正教会のシャンデリアには単に堂内を明るくするという便宜的な意味の他に「天空の星々」を象徴的に表しています。
聖書では、天体の光は至と高き所にいます「神の光栄」を顕していますので、シャンデリアは上から降ってくる「神の光」、すなわちハリストスの光をかたどっています。
曲田会堂のシャンデリアの由来
 北鹿ハリストス正教会の曲田生神女福音会堂は、明治25年建立の古い建物ですが、中にあるシャンデリアは、もともと愛媛県松山市に建てられた復活聖堂にあったものです。

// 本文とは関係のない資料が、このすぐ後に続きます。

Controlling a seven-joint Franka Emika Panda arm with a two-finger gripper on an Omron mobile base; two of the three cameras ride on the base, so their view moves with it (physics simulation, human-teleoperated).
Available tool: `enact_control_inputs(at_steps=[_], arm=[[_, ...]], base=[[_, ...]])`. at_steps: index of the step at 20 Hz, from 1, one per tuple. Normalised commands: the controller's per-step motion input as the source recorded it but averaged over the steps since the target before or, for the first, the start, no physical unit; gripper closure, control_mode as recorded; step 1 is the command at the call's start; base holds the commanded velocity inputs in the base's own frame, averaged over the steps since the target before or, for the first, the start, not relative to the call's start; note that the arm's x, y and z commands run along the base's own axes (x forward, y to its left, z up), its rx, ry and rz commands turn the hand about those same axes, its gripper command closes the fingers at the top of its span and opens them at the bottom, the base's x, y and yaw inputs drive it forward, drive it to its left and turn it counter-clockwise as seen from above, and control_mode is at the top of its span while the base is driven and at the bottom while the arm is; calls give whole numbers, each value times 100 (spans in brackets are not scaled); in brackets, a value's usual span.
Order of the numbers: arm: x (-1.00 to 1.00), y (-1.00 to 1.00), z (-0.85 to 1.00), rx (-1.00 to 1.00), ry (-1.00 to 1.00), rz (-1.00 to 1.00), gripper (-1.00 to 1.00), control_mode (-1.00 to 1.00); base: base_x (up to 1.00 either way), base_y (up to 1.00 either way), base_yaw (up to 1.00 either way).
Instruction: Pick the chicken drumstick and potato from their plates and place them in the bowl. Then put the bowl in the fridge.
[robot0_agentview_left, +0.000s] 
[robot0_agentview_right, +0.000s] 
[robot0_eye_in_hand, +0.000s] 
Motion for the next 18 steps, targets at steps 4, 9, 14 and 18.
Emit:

 日露戦争の時に松山市にロシア兵士たちの捕虜が収容され、百人近くの人々がそこで永眠しました。彼等の安息を祈るため、日露戦争終了後に松山に聖堂が建立されました(明治41年)。聖堂建立のための費用はすべてモスクワの大富豪クセイア・フェオドロヴナ・コレスニコワ姉の献納によるものでした。
 ところが、大正12年の関東大震災でニコライ堂が崩れてしまい、やむをえず松山の復活聖堂をそっくり東京まで移すことになりました。
 ニコライ堂境内の中に移築された旧松山聖堂は、奇跡者ニコライ聖堂となり、老朽化のために解体されるまで使用されました(昭和37年)。
 旧松山聖堂にあったイコノスタスは大阪の庇護聖堂に、他のイコンはニコライ堂の中に、鐘は函館に(供出のため現存せず)、そしてシャンデリアは北鹿の生神女福音会堂に運ばれたのです。


こんな由来をもった当会堂のシャンデリアは、慈しみに溢れる光(神の光栄)として私達を包んでくれます。